Goal of the exercise ▸
Omit all pictures and transcribe only the lines in the entries below that run from the line with "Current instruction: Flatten" through the line with "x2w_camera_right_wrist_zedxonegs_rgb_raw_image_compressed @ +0".

================

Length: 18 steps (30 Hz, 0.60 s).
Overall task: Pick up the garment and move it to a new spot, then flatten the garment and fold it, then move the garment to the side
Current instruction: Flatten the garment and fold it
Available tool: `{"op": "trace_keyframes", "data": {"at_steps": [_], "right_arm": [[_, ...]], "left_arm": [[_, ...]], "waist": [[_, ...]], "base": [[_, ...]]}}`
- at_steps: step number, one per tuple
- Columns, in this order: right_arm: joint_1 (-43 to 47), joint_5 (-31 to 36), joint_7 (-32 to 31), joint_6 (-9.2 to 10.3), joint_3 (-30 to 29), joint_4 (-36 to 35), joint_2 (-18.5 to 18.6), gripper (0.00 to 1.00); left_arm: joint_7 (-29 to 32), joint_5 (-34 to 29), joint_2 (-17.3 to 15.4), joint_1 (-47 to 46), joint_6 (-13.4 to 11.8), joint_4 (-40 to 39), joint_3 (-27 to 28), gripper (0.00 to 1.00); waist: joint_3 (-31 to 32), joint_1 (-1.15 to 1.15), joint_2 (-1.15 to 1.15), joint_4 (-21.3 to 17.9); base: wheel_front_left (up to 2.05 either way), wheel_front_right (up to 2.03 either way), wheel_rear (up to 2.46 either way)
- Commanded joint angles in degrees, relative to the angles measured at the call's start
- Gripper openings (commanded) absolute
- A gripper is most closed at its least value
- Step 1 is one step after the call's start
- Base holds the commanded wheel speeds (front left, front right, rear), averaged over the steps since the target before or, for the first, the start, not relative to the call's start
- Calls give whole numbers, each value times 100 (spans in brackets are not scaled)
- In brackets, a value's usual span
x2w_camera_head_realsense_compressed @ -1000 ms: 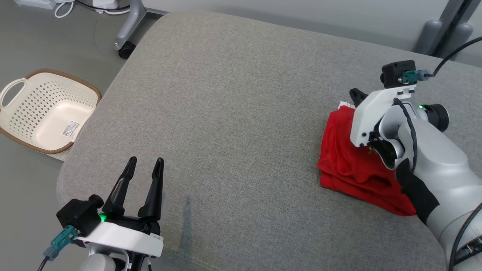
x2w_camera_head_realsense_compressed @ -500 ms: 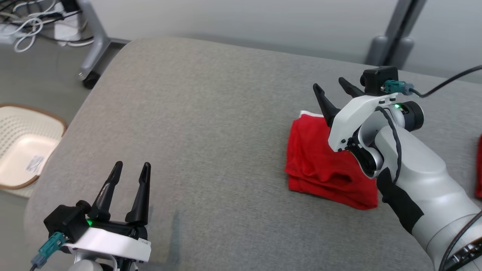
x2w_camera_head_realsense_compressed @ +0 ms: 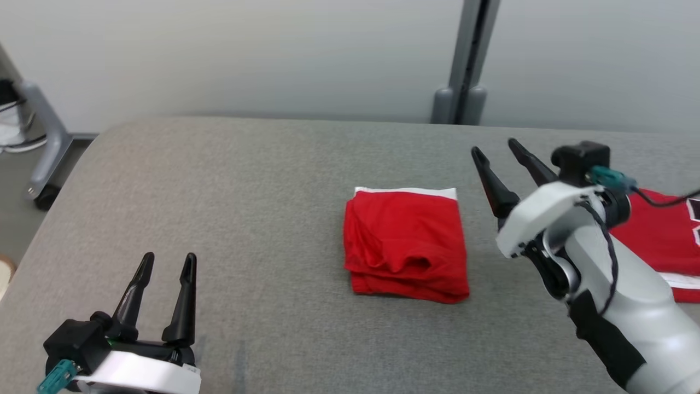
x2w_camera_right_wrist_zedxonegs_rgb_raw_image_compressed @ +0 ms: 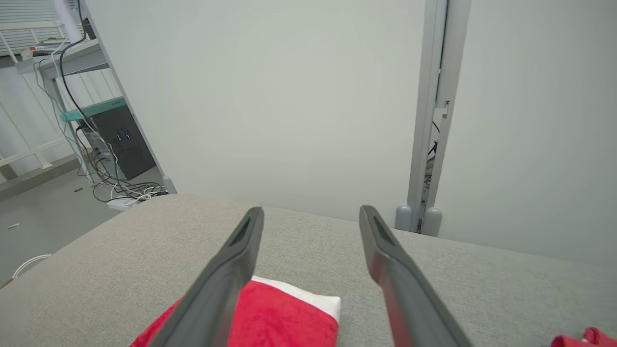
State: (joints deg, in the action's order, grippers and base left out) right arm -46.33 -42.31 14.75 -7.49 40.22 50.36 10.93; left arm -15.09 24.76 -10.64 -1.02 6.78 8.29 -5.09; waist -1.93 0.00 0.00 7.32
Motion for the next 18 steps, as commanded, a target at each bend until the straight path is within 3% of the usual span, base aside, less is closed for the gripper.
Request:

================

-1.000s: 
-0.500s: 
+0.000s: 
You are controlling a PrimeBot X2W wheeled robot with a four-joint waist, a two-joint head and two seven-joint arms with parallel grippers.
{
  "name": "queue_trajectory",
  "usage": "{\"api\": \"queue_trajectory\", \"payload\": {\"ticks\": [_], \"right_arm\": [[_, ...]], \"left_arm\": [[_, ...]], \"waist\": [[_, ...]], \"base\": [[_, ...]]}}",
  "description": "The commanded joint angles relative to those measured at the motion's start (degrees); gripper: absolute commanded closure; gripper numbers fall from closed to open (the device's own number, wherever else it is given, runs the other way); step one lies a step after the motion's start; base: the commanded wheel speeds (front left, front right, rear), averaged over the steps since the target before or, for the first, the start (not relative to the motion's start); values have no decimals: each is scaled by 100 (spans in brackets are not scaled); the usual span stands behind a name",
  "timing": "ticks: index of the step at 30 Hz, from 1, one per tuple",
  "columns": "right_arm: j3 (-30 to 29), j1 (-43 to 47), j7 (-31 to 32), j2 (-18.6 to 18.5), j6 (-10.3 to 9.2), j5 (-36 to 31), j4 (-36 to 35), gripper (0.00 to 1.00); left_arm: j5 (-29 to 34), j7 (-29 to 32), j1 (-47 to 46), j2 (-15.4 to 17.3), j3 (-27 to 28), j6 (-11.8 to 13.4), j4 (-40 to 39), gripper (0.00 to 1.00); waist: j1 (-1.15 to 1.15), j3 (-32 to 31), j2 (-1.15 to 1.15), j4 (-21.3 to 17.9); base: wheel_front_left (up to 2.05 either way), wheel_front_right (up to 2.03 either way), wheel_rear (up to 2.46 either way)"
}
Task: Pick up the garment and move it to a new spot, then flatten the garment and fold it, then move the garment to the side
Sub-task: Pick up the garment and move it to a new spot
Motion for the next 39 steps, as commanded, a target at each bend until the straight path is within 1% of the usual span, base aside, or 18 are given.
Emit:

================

Response to this task ▸
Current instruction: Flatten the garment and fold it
Available tool: `{"op": "trace_keyframes", "data": {"at_steps": [_], "right_arm": [[_, ...]], "left_arm": [[_, ...]], "waist": [[_, ...]], "base": [[_, ...]]}}`
- at_steps: step number, one per tuple
- Columns, in this order: right_arm: joint_1 (-43 to 47), joint_5 (-31 to 36), joint_7 (-32 to 31), joint_6 (-9.2 to 10.3), joint_3 (-30 to 29), joint_4 (-36 to 35), joint_2 (-18.5 to 18.6), gripper (0.00 to 1.00); left_arm: joint_7 (-29 to 32), joint_5 (-34 to 29), joint_2 (-17.3 to 15.4), joint_1 (-47 to 46), joint_6 (-13.4 to 11.8), joint_4 (-40 to 39), joint_3 (-27 to 28), gripper (0.00 to 1.00); waist: joint_3 (-31 to 32), joint_1 (-1.15 to 1.15), joint_2 (-1.15 to 1.15), joint_4 (-21.3 to 17.9); base: wheel_front_left (up to 2.05 either way), wheel_front_right (up to 2.03 either way), wheel_rear (up to 2.46 either way)
- Commanded joint angles in degrees, relative to the angles measured at the call's start
- Gripper openings (commanded) absolute
- A gripper is most closed at its least value
- Step 1 is one step after the call's start
- Base holds the commanded wheel speeds (front left, front right, rear), averaged over the steps since the target before or, for the first, the start, not relative to the call's start
- Calls give whole numbers, each value times 100 (spans in brackets are not scaled)
- In brackets, a value's usual span
x2w_camera_head_realsense_compressed @ -1000 ms: 
x2w_camera_head_realsense_compressed @ -500 ms: 
x2w_camera_head_realsense_compressed @ +0 ms: 
x2w_camera_right_wrist_zedxonegs_rgb_raw_image_compressed @ +0 ms: 

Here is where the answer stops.